▶ **Task goal**
No picture belongs in the copy. Repeat each line below exactly.

Input data below:

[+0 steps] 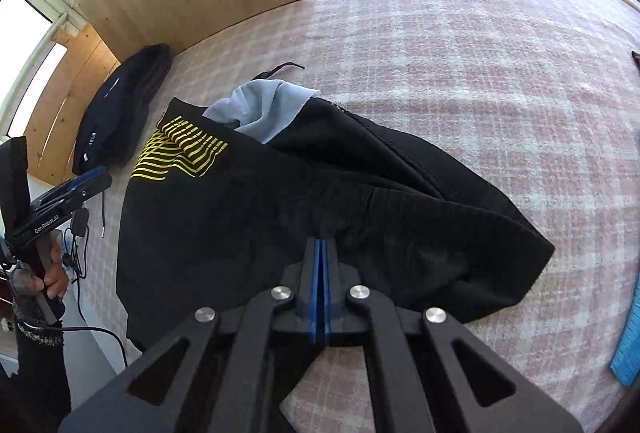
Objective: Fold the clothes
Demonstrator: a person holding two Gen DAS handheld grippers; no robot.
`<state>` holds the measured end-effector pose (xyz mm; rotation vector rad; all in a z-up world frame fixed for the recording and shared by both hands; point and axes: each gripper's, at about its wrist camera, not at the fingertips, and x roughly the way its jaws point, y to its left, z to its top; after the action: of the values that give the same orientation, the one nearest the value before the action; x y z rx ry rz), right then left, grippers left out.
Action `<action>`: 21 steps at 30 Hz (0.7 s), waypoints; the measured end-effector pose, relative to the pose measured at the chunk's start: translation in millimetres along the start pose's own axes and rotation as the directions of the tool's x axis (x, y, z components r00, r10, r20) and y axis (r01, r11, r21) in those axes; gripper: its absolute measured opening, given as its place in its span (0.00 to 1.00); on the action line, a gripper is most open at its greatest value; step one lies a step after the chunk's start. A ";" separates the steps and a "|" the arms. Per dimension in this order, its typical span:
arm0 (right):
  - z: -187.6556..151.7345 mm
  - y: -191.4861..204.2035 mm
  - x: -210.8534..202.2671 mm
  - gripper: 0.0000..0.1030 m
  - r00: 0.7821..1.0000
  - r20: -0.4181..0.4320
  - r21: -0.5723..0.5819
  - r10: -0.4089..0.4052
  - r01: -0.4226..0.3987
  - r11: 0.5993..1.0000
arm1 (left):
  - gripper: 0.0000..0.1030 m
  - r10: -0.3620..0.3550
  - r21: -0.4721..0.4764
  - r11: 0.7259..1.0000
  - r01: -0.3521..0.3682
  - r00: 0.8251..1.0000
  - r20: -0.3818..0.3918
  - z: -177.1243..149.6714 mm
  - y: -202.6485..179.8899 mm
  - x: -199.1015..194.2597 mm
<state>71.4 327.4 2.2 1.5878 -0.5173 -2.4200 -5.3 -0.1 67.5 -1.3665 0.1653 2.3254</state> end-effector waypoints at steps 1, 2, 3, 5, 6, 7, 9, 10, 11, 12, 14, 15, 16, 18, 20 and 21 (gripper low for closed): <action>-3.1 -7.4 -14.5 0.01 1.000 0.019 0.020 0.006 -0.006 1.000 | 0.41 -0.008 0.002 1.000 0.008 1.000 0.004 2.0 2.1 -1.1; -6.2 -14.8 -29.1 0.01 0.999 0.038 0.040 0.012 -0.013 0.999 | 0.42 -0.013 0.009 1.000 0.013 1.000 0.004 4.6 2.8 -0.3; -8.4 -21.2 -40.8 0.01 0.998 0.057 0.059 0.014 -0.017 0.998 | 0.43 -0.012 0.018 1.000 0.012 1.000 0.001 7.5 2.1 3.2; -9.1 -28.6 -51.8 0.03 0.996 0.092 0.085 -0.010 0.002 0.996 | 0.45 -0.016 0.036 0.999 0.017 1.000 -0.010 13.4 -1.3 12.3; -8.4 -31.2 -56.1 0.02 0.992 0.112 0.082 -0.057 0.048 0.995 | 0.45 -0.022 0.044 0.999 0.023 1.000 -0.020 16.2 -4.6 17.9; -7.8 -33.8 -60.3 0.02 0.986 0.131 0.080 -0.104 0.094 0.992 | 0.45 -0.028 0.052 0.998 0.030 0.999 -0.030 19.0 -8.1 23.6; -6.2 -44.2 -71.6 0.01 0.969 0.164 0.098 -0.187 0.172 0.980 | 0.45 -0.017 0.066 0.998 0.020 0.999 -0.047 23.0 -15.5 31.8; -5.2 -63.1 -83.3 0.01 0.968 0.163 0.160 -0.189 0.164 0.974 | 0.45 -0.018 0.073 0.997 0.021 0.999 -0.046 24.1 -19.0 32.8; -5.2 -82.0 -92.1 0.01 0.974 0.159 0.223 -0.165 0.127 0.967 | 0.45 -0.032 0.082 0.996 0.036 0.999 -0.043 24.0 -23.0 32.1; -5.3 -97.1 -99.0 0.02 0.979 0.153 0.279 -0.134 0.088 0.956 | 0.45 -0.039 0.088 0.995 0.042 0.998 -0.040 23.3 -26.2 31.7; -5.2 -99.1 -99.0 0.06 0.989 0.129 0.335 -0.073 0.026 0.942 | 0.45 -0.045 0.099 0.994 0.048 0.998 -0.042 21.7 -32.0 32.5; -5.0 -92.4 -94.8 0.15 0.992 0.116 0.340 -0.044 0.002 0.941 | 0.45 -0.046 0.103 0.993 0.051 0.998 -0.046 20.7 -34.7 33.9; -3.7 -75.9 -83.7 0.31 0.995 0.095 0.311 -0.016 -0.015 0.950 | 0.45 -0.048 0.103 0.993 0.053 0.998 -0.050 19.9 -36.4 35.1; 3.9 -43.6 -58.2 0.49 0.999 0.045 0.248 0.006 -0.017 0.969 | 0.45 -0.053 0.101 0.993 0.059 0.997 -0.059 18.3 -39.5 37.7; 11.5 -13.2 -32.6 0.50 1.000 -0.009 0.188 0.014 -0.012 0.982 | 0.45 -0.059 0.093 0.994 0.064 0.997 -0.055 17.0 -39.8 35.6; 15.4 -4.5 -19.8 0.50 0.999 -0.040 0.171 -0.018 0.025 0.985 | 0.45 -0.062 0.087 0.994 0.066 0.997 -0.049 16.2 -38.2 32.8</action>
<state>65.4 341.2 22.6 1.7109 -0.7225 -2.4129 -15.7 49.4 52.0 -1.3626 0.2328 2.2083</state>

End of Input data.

▶ **Exercise solution**
[+0 steps] 
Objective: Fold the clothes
Demonstrator: a person holding two Gen DAS handheld grippers; no robot.
`<state>` holds the measured end-effector pose (xyz mm; rotation vector rad; all in a z-up world frame fixed for the recording and shared by both hands; point and axes: each gripper's, at about its wrist camera, not at the fingertips, and x roughly the way its jaws point, y to its left, z to its top; after the action: of the values that give the same orientation, the one nearest the value before the action; x y z rx ry rz), right then left, grippers left out.
Action `<action>`: 21 steps at 30 Hz (0.7 s), waypoints; the measured end-effector pose, relative to the pose measured at the chunk's start: translation in millimetres along the start pose's own axes and rotation as the directions of the tool's x axis (x, y, z components r00, r10, r20) and y axis (r01, r11, r21) in those axes; gripper: its absolute measured opening, given as its place in its span (0.00 to 1.00); on the action line, a gripper is most open at its greatest value; step one lies a step after the chunk's start. A ";" separates the steps and a "|" the arms. Per dimension in this order, its typical span:
arm0 (right):
  - z: -187.6556..151.7345 mm
  - y: -191.4861..204.2035 mm
  - x: -210.8534..202.2671 mm
  - gripper: 0.0000..0.1030 m
  - r00: 0.7821..1.0000
  - r20: -0.4181..0.4320
  - r21: -0.5723..0.5819
  - r10: -0.4089..0.4052
  - r01: -0.4226..0.3987
  - r11: 0.5993..1.0000
arm1 (left):
  - gripper: 0.0000..0.1030 m
  - r10: -0.3620..0.3550
  - r21: -0.4721..0.4764
  - r11: 0.7259..1.0000
  - r01: -0.3521..0.3682
  - r00: 0.8251..1.0000
  - r20: -0.3818..0.3918
  - z: -177.1243..149.6714 mm
  - y: -202.6485..179.8899 mm
  - x: -199.1015..194.2597 mm
<state>71.4 327.4 2.2 1.5878 -0.5173 -2.4200 -5.3 -0.1 67.5 -1.3665 0.1653 2.3254</state> end-effector waypoints at steps 1, 2, 3, 5, 6, 7, 9, 10, 11, 12, 14, 15, 16, 18, 20 and 21 (gripper low for closed): <action>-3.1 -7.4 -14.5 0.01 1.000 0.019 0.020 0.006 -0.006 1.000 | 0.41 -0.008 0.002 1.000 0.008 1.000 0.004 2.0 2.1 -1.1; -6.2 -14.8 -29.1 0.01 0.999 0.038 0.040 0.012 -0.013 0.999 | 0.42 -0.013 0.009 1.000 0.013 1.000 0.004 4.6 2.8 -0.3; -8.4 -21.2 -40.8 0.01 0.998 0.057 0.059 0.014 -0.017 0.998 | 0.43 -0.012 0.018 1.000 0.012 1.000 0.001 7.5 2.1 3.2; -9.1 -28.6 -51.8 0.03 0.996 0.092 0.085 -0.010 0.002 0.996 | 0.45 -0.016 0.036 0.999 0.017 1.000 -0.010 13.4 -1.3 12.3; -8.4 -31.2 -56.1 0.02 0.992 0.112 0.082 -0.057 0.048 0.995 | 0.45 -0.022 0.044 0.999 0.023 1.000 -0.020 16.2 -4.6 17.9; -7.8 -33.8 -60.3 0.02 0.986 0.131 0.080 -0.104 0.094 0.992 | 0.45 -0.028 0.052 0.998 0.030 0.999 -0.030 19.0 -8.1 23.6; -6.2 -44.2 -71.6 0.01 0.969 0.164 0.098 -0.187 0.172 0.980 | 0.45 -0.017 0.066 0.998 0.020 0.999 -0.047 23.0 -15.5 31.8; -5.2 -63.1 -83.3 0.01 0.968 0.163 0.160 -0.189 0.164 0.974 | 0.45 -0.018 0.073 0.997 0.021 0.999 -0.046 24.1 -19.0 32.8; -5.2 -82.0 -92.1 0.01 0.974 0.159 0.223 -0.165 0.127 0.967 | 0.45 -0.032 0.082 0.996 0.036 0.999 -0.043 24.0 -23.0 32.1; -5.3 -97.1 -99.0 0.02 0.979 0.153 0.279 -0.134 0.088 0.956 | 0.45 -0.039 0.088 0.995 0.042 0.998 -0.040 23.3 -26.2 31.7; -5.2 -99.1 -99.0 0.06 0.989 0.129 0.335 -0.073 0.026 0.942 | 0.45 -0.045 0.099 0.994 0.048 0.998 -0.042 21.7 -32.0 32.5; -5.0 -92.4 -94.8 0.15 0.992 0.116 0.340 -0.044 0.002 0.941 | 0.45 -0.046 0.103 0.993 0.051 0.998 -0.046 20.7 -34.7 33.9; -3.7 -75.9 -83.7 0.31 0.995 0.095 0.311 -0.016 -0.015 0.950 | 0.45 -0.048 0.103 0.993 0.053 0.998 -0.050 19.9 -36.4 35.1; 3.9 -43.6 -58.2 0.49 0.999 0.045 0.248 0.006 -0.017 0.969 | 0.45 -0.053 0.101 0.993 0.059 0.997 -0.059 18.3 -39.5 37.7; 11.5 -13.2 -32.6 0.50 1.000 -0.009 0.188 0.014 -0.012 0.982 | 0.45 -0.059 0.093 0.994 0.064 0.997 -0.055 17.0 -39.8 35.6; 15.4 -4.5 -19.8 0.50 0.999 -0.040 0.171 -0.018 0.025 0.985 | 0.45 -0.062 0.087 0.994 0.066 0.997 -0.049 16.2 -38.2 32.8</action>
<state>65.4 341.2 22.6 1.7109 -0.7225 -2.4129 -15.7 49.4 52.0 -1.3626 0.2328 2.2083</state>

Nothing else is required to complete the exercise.